* [Exercise brief]: Find every line below with the word "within" in it, and copy each one.
== Dataset
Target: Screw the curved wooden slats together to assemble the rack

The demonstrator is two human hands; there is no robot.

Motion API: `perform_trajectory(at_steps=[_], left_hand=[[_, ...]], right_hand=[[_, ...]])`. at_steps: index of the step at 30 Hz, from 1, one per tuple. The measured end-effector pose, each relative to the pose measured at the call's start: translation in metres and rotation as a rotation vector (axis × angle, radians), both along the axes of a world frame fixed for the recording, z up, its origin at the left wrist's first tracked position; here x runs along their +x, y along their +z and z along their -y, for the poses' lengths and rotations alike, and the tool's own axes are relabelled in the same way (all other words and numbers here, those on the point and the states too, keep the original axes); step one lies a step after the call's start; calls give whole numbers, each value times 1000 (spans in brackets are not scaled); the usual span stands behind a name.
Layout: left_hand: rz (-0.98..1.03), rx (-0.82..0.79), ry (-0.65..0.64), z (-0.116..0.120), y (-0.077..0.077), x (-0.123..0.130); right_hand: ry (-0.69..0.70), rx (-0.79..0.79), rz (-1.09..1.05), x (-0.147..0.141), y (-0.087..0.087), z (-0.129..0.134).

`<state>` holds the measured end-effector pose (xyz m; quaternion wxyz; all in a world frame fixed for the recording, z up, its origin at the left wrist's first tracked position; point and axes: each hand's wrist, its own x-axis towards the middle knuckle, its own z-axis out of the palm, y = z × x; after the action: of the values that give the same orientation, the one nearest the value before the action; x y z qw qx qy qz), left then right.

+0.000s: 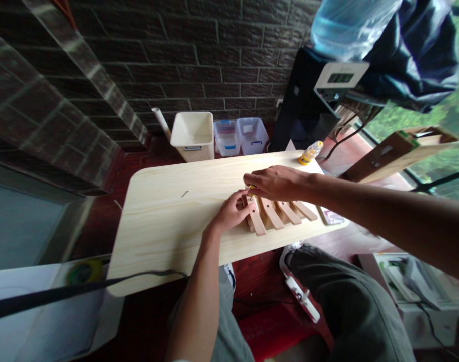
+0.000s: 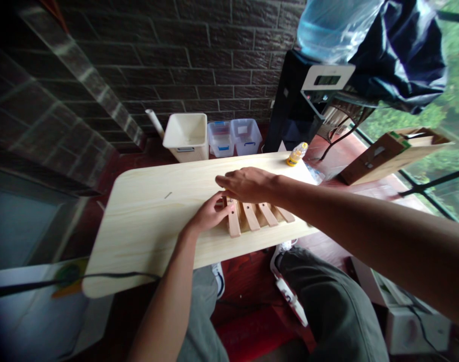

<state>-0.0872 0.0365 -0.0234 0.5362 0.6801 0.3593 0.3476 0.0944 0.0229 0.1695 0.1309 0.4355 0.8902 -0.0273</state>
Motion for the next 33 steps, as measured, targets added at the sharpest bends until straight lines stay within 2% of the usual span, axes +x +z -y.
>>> perform_trajectory(at_steps=[8,15,21,27,33], left_hand=[[-26,-14,-15,0,1,0],[-16,-17,-19,-1,-1,0],[-6,-26,-19,-1,0,1],[-27,-43,-9,0,3,0],[-36,-58,-9,-1,5,0]], right_hand=[[-68,18,-19,0,-7,-1],[-69,-4,-66,2,-1,2],[7,53,-64,7,5,3],[130,112,7,10,-2,-2],[113,125,17,10,-4,-3]])
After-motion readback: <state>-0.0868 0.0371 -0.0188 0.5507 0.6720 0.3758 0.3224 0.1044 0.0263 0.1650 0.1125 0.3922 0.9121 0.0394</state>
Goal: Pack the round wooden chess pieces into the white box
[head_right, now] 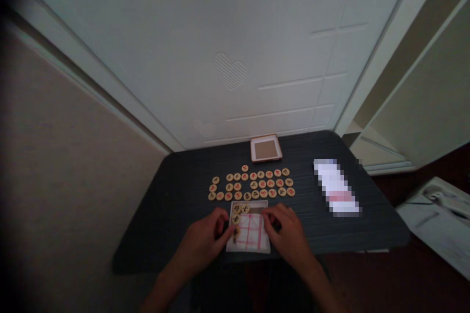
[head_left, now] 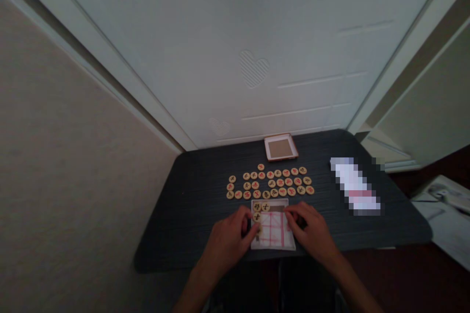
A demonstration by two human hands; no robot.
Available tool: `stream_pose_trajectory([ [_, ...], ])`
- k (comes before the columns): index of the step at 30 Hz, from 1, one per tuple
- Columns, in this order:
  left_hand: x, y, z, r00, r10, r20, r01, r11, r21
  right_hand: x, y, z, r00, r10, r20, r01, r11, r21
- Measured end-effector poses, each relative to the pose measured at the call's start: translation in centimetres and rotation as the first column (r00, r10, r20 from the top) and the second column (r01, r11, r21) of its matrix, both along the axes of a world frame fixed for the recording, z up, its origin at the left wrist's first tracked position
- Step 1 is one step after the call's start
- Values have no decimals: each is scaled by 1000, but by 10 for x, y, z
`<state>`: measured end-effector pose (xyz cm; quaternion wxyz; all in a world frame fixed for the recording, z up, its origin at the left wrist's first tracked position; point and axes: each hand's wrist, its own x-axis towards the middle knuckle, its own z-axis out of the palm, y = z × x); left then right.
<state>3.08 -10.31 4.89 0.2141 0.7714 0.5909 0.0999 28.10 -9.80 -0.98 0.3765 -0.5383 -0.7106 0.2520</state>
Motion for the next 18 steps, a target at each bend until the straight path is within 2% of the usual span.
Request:
stream_pose_trajectory([
  [2,-3,-1,-9,993,81,89,-77,996,-40,0,0,4,998,-21,-56,21,1000,4],
  [4,-5,-3,-18,982,107,157,-100,994,-47,-2,-4,11,998,-13,-64,15,999,30],
  [7,-5,-5,-30,977,75,199,-76,997,-2,-14,-14,24,997,67,23,-68,996,51],
  [10,-6,-7,-37,973,55,222,-72,995,69,-34,-25,31,982,158,108,-157,987,-14],
  [14,-10,-9,-43,967,34,254,-60,994,96,-57,-30,24,975,182,125,-170,981,-94],
  [18,-14,-9,-45,959,0,284,-26,996,89,-65,-22,13,976,173,136,-154,978,-139],
])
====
* [Exercise output]:
Motion for the next 33 steps, as measured, targets added at the sharpest bends until straight lines stay within 2% of the usual span, axes +x +z -y.
Motion for the next 18 steps, a target at each bend until the straight path is within 2% of the usual span.

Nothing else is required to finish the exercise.